It is the conclusion of the Tribunal, in regard to the first ground, that section 19 does not comprehend an exemption for the dental instruments and equipment listed in Groups A and B when the plain meaning of the words are considered in their entire context, harmoniously with the scheme of the Act and the intention of Parliament. While the appellant made adroit use of certain phrases in that section, removed and examined apart from the whole, the section does not reasonably bear the interpretation that the appellant urges upon it when those phrases are restored and viewed in their proper context.

Rather, there are several indicators within section 19 and Part VIII as a whole which argue for the interpretation asserted by the respondent; that is, that the exemption for "articles and materials, not including cosmetics ... necessary for the proper application and maintenance" of the enumerated items is intended to benefit the individual user of the prosthesis, appliance or similar article.

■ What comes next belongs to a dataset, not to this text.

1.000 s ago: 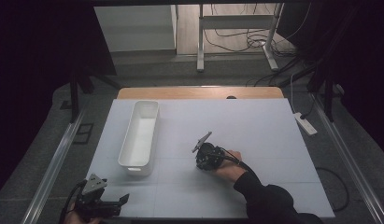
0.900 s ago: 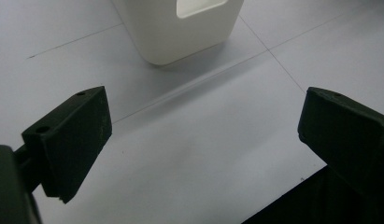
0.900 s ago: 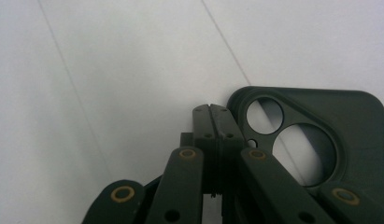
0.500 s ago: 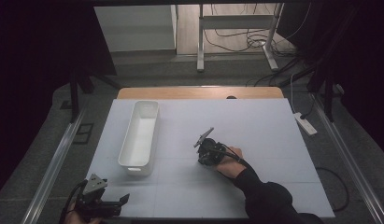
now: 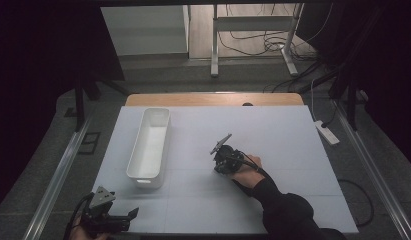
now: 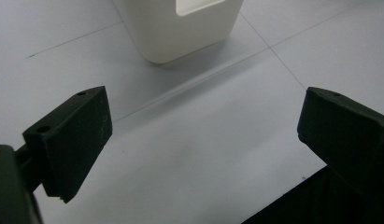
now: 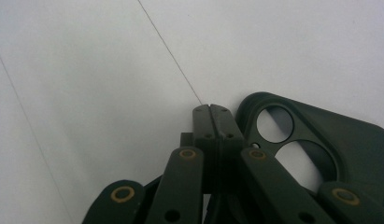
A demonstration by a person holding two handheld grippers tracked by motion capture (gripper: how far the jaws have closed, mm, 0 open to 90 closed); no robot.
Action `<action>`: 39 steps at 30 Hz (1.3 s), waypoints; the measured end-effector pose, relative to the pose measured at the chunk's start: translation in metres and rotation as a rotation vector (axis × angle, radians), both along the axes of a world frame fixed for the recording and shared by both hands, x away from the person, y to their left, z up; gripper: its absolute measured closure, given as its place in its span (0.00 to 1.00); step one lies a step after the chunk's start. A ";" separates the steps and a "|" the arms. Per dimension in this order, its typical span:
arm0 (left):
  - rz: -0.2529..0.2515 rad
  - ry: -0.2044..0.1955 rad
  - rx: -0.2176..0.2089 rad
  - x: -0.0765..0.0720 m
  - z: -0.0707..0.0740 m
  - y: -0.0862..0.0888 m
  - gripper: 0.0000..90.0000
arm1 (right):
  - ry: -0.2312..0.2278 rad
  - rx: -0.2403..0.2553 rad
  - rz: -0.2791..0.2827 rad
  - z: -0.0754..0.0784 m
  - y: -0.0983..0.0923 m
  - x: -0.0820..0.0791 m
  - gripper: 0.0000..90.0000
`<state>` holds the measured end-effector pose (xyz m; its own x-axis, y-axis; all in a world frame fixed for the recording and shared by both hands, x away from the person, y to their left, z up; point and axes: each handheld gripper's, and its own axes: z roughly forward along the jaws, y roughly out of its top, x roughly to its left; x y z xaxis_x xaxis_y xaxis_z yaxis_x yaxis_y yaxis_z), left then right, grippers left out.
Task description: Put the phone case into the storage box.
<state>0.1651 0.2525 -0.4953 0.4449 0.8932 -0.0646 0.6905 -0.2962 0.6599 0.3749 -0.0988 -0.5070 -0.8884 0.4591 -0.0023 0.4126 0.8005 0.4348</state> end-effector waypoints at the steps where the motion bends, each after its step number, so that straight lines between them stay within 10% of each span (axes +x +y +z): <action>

First, it is apparent that all the devices enumerated in section 19 are designed to be worn by an individual. Consequently, the context naturally suggests that the articles and materials required for their application and maintenance would also be used by the individual users of those devices. In addition, the phrase "not including cosmetics" logically has meaning only for the individual user and purchaser of personal care products.

It was argued by the respondent that the use of the word "application" in conjunction with the word "maintenance" is further evidence that the exemption is directed to the individual user. As the hygienic maintenance of such items as the urinary and colostomy appliances is obviously a personal matter, by the noscitur a sociis rule, the word "application" is also given a personal use context. The Tribunal is also of the view that if the exemption were intended to comprehend articles for use in the type of surgical operations described by the appellant, the legislators would have used the proper medical terminology, rather than the word "application," which connotes a personal exercise in the present context. Finally, in regard to the phrase "proper application and maintenance," it seems clear that the adjective "proper" would only be addressed to the lay user of the prosthesis or appliance as a description of the required application and maintenance.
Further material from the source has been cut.